- Exercise directions -
Repeat the whole of the data, keeping every detail the same.

========

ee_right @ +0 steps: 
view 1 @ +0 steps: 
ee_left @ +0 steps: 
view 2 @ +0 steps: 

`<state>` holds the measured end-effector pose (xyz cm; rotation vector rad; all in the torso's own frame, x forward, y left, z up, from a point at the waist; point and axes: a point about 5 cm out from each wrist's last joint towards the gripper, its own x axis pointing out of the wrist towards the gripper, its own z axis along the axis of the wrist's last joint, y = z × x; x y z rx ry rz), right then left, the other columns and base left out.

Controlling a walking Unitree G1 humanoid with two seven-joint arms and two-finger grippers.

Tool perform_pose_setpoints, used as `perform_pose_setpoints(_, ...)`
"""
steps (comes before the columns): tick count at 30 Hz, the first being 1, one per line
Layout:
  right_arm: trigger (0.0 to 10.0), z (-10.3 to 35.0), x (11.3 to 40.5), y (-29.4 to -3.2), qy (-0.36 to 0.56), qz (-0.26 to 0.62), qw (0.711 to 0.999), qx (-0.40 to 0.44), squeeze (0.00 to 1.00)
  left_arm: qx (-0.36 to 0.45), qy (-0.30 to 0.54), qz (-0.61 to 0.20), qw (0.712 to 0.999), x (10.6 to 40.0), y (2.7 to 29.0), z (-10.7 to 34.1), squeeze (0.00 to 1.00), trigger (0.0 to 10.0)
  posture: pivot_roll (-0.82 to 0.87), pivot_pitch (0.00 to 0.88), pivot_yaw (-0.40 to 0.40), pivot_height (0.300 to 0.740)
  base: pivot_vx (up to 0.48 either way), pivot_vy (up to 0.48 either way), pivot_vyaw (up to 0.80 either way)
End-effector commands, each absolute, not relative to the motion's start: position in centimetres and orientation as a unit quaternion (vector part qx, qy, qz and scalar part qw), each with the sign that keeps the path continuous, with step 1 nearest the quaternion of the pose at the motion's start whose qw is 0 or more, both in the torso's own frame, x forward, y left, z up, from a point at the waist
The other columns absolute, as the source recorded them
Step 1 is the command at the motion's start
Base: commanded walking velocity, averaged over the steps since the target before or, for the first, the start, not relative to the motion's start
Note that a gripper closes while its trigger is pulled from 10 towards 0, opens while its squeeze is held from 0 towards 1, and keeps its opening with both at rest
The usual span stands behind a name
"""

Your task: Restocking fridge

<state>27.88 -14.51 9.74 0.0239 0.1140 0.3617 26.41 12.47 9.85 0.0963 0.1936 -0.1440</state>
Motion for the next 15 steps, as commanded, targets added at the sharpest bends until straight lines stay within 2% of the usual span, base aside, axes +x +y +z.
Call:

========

- Finished task -
ee_right @ +0 steps: 
view 1 @ +0 steps: 
ee_left @ +0 steps: 
view 2 @ +0 steps: 

`<state>` holds the measured end-effector pose (xyz cm; rotation vector rad; all in the torso's own frame, x forward, y left, z up, from a point at the waist; point and axes: a point about 5 cm out from each wrist's last joint towards the gripper, its own x axis pointing out of the wrist towards the gripper, its own z axis along the axis of the wrist's last joint, y = z × x; x y z rx ry rz), right then left, the other columns and base left out.

Controlling a walking Unitree G1 humanoid with two seven-joint arms and two-finger grippers.

Tool perform_pose_setpoints, used as `perform_pose_setpoints(_, ...)`
"""
steps (comes before the columns): tick count at 30 Hz, the first being 1, one per line
Layout:
  right_arm: trigger (0.0 to 10.0), z (-10.3 to 35.0), x (11.3 to 40.5), y (-29.4 to -3.2), qy (-0.36 to 0.56), qz (-0.26 to 0.62), qw (0.711 to 0.999), qx (-0.40 to 0.44), squeeze (0.00 to 1.00)
  left_arm: qx (-0.36 to 0.45), qy (-0.30 to 0.54), qz (-0.61 to 0.20), qw (0.712 to 0.999), x (10.6 to 40.0), y (2.7 to 29.0), z (-10.7 to 34.1), squeeze (0.00 to 1.00), trigger (0.0 to 10.0)
  posture: pivot_roll (-0.82 to 0.87), pivot_pitch (0.00 to 0.88), pivot_yaw (-0.40 to 0.40), pivot_height (0.300 to 0.740)
  base: pivot_vx (up to 0.48 either way), pivot_vy (up to 0.48 either way), pivot_vyaw (up to 0.80 either way)
End-effector commands, each absolute, not relative to the motion's start: position in centimetres and orientation as a unit quaternion (vector part qx, qy, qz and scalar part qw), each with the sign that keeps the path continuous, with step 1 nearest the quaternion of the pose at the motion's start whose qw is 0 or more, both in the torso's own frame, x forward, y left, z up, from a point at the waist
The other columns absolute, as the source recorded them
Step 1 is the command at the motion's start
Base: commanded walking velocity, averaged over the steps since the target before or, for the first, the start, not relative to the motion's start
Note that a gripper closes while its trigger is pulled from 10 towards 0, opens while its squeeze is held from 0 towards 1, and keeps its opening with both at rest
The usual span stands behind a name
"""

Your task: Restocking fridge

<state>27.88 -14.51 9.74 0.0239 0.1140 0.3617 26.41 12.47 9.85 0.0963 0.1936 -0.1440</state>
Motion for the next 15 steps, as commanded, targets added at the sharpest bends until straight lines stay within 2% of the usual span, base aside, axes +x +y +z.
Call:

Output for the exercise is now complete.